Гастон позволил Эндо уйти немного вперед, а затем догнал и дотронулся до плеча:
— Эндо-сан!
Глаза Эндо распахнулись от удивления. Глядя на Гастона, он не мог вымолвить ни слова. Старый зонтик застыл у него в правой руке. Если бы в жаркий летний день пошел снег, на его лице вряд ли проявилось бы больше изумления.
— Эндо-сан! — С дружелюбной улыбкой на лице Гастон вновь коснулся его плеча, до крайности довольный, что так шокировал Эндо своим неожиданным появлением.
— Ты! — Эндо, наконец, обрел голос. — Ты!
Он больше ничего не добавил и отвернулся. Затем сплюнул на землю и быстро зашагал вперед, прикрывая зонтиком лицо.
— Эндо-сан, подождите меня.
Но тот даже не оглянулся, а когда вновь услышал за спиной шаги Гастона, пошел еще быстрее. Улица повернула направо, а затем налево, На ней не было видно ни души, все окутывала мелкая морось.
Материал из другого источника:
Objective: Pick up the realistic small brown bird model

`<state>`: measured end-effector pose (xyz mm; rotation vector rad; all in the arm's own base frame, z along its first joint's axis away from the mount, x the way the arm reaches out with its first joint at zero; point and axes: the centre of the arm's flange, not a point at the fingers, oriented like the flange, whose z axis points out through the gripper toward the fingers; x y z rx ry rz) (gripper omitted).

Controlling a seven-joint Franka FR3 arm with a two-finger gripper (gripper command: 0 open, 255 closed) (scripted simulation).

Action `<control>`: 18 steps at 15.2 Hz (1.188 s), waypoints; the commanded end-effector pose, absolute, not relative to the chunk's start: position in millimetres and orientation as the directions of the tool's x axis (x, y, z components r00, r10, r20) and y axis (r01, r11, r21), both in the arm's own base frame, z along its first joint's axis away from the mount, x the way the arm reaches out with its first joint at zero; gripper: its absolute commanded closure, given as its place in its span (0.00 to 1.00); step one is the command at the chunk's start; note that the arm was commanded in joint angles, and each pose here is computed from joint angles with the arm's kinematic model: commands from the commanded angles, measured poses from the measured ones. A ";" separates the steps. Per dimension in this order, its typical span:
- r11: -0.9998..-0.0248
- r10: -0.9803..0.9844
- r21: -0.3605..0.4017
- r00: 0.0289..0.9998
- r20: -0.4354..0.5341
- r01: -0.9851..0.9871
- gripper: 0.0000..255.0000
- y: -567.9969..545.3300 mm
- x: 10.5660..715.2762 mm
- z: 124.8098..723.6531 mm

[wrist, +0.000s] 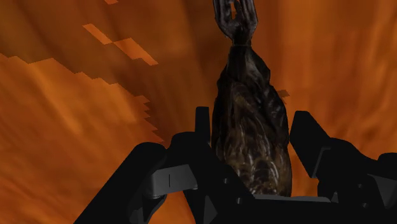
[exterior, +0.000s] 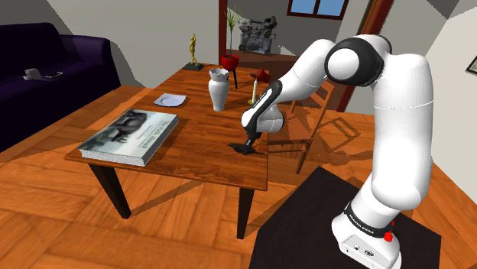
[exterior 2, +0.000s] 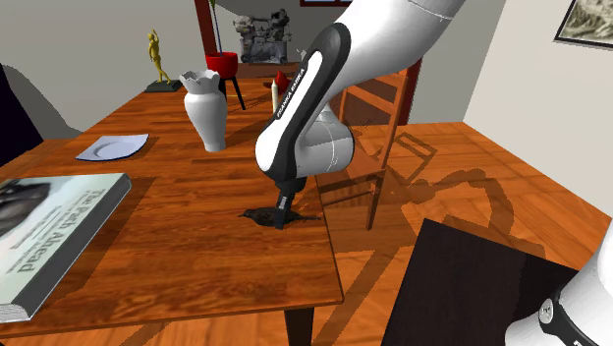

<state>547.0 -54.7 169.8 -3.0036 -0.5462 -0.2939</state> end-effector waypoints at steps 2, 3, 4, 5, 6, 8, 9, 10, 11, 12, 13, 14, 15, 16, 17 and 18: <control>-0.934 0.341 -0.039 0.918 0.201 0.356 1.00 -54.4 547.0 169.7; -0.934 0.341 -0.039 0.918 0.201 0.356 1.00 -54.5 547.0 169.7; -0.934 0.341 -0.039 0.918 0.201 0.356 1.00 -54.4 547.0 169.7; -0.934 0.341 -0.039 0.918 0.201 0.356 1.00 -54.8 547.1 169.5; -0.934 0.341 -0.039 0.918 0.201 0.356 1.00 -54.7 547.0 174.8; -0.934 0.341 -0.039 0.918 0.201 0.356 1.00 -54.8 547.1 185.4; -0.934 0.341 -0.039 0.918 0.201 0.356 1.00 -54.8 547.1 190.7; -0.934 0.341 -0.039 0.918 0.201 0.356 1.00 -54.8 547.1 195.9; -0.934 0.341 -0.039 0.918 0.201 0.356 1.00 -54.8 547.1 201.2; -0.934 0.341 -0.039 0.918 0.201 0.356 1.00 -54.8 547.1 206.5; -0.934 0.341 -0.039 0.918 0.201 0.356 1.00 -54.8 547.1 211.8; -0.934 0.341 -0.039 0.918 0.201 0.356 1.00 -54.8 547.1 217.1; -0.934 0.341 -0.039 0.918 0.201 0.356 1.00 -54.8 547.1 222.4; -0.934 0.341 -0.039 0.918 0.201 0.356 1.00 -54.8 547.1 227.6; -0.934 0.341 -0.039 0.918 0.201 0.356 1.00 -54.8 547.1 232.9; -0.934 0.341 -0.039 0.918 0.201 0.356 1.00 -54.8 547.1 238.2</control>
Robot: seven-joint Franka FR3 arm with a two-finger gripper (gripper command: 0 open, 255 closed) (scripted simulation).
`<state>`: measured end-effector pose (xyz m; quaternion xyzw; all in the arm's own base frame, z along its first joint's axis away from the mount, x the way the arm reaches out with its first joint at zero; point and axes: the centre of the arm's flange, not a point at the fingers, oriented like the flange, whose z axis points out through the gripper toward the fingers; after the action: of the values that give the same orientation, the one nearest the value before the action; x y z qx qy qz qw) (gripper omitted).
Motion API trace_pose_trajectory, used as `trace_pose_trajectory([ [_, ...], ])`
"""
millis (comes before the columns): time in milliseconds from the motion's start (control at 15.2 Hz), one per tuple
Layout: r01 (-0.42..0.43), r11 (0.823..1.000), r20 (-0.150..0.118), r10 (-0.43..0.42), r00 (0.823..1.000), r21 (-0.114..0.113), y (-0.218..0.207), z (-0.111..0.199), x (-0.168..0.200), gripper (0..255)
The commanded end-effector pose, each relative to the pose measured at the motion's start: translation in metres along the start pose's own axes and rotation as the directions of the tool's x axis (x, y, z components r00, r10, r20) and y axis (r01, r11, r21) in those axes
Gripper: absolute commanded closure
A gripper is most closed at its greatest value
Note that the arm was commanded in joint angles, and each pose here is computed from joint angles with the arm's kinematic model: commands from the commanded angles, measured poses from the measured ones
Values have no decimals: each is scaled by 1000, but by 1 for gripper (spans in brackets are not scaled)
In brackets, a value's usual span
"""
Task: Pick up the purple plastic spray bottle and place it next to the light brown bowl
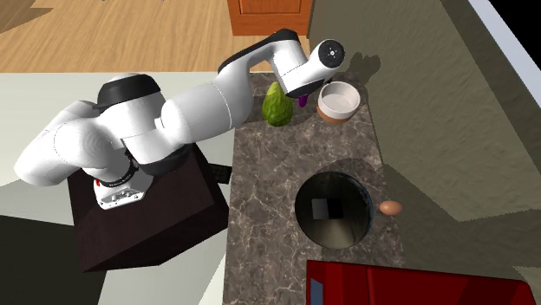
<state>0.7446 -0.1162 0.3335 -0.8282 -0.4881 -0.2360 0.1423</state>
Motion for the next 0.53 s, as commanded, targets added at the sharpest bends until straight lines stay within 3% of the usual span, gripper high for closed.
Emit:
trace_pose_trajectory([
  [0,0,1000,0,0,1000,1,-1,-10,-1,0],
  [462,0,1000,0,0,1000,1,-1,-10,-1,0],
])
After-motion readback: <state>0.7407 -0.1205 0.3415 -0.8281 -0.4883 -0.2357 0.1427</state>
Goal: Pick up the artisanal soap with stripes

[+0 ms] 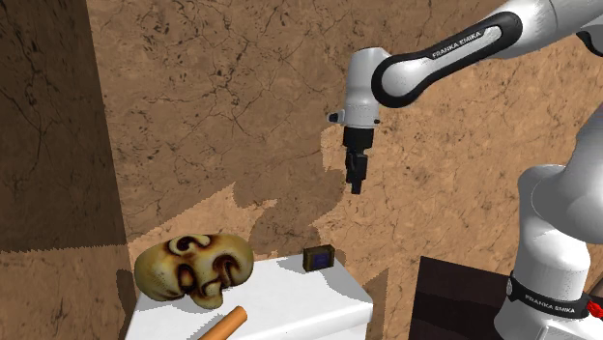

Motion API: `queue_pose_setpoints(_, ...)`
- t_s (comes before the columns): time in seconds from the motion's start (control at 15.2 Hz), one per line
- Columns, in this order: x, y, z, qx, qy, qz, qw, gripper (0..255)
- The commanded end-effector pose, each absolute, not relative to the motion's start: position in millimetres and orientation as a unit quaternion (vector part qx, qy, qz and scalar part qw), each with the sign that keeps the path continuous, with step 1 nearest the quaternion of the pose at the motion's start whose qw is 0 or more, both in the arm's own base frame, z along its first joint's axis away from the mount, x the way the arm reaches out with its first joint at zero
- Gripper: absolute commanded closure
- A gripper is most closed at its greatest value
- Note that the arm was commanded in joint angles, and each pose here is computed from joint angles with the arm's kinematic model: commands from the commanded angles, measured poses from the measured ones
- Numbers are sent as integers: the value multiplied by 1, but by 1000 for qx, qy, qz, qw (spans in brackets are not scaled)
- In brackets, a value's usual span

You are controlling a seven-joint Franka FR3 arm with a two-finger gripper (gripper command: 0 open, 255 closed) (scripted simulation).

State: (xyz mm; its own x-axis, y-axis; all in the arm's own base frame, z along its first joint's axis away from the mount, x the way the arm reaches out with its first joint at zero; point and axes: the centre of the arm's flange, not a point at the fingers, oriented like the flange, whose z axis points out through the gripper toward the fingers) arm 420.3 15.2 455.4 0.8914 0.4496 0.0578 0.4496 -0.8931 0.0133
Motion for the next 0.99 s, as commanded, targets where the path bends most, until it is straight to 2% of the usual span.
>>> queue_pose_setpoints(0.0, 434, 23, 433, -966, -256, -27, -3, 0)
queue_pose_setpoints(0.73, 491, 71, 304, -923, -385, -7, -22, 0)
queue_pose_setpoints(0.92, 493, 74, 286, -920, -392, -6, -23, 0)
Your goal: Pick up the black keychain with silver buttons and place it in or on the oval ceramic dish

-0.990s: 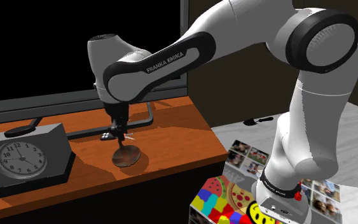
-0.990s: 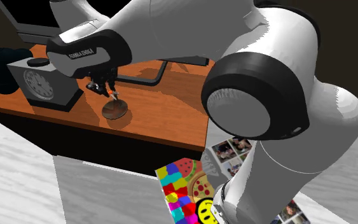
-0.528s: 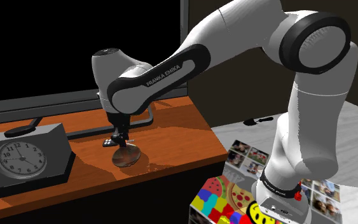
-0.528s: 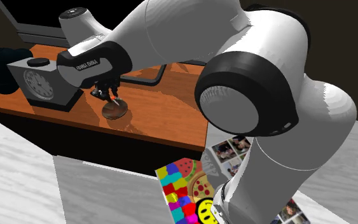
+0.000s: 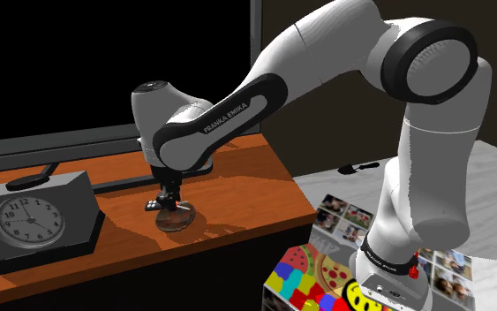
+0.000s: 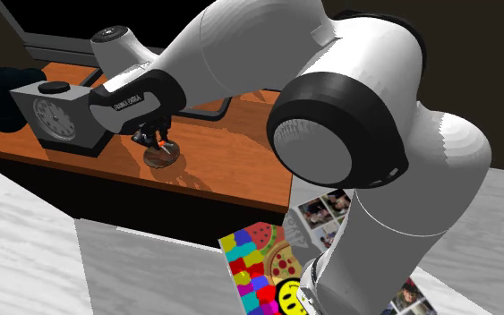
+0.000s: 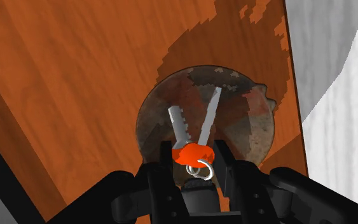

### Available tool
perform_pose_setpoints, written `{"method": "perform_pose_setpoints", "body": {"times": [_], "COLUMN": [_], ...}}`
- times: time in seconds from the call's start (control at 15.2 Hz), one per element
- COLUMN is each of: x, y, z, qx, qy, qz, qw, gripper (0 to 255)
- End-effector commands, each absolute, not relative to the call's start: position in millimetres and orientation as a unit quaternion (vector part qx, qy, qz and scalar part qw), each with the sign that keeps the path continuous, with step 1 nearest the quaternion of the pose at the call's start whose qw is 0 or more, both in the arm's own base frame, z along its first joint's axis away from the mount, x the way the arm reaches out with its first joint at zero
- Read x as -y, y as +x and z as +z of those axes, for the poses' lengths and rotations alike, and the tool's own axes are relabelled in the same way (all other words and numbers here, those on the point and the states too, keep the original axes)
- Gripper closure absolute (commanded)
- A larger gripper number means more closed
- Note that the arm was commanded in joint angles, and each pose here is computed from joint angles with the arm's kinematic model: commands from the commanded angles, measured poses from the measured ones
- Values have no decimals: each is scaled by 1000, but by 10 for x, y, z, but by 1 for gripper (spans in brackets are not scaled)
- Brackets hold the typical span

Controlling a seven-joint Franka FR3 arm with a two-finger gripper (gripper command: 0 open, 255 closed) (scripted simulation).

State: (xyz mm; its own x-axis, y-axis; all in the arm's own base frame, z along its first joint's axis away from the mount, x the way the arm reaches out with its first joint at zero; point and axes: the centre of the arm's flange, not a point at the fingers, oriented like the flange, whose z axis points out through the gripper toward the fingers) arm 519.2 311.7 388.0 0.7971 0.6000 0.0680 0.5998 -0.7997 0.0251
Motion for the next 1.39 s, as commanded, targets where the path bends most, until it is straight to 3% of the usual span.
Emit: {"method": "perform_pose_setpoints", "body": {"times": [0.0, 0.2, 0.26, 0.59, 0.86, 1.32], "x": [-3117, -3117, -3117, -3117, -3106, -3106], "y": [5191, 5191, 5191, 5191, 5156, 5156], "z": [3877, 3877, 3877, 3877, 4375, 4375], "qx": [-316, -316, -316, -316, -316, -316], "qy": [948, 948, 948, 948, 948, 948], "qz": [36, 36, 36, 36, 36, 36], "qw": [1, 1, 1, 1, 1, 1], "gripper": [255, 255, 0, 0, 0, 0]}}
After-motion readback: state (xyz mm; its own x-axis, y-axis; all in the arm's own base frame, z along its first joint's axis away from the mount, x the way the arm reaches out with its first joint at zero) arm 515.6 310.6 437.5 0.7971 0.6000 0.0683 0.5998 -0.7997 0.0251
Над полуразвалившейся каменной стеной росло огромное камфорное дерево, мокрые листья которого наполняли воздух приятным ароматом. Вдоль улицы выстроилось много храмов — казалось, что окружающие их белые стены тянутся вдаль бесконечно. Мэйдзэн-дзи, Синен-дзи, Энре-дзи, Тайхо-ин. Где кончалась стена одного храма, начиналась стена другого. Из-за них слышалось монотонное пение сутр и удары деревянного гонга, отчего казалось, что на улице еще тише.
Эндо остановился и прислушался, не раздаются ли шаги этого странного чужеземца, но все было тихо. Внезапно он почувствовал, как сдавило его грудь. «Что ему от меня нужно? Зачем он преследует меня до Ямагаты?»
Что-то нервировало Эндо в этом иностранце. Гангстер не имел ни малейшего понятия, почему Гастон последовал за ним в Ямагату и каким образом сумел разыскать его.
Сутры тянулись в унисон ударам гонга. Эндо остановился перед храмом Сэнсе-дзи, который занимал территорию больше, чем другие храмы. За его воротами возвышалось огромное дерево гингко, которому было двести или триста лет.
— Эндо-сан, — из тени дерева неожиданно раздался знакомый голос, принадлежащий человеку, которого, как думал киллер, он оставил далеко позади. Он вполне мог оказаться призраком, приплывшим сквозь дождь. Как он смог самостоятельно найти более короткий путь и устроить на него засаду? В нем есть что-то сверхъестественное.
— Эндо-сан, я хочу поговорить с вами.
Как ни странно, Эндо продолжал стоять и безучастно смотрел, как Гастон приближается к нему. Вдруг он почувствовал острую боль в груди — вероятно, перенапряжение.
Какой-то комок подступил у него к горлу, и Эндо сплюнул. Камень у ворот храма покрылся узорами ярко-красной крови, смешавшейся с дождевыми каплями.
Дождь перестал, однако ночь стояла душная. Климат Ямагаты, окруженной со всех сторон горами, был значительно жарче, нежели обычно для такой широты, — здесь даже когда-то зарегистрировали рекорд самой высокой температуры для Японии.
А этот вечер был особенно жарким и безветренным. Занавески без движения висели на грязных окнах, и даже циновки были влажными и липкими от жары.
В старые времена здесь был публичный дом, но с запретом проституции его превратили в гостиницу. Запах мужчин и женщин, проводивших здесь страстные ночи, казалось, по-прежнему исходил от стен и раздвижных дверей, разукрашенных рисунками цветов и птиц. Никто не побеспокоился вымести останки мертвых насекомых.
6
Эдо — период истории Японии с 1603-го по 1867 г.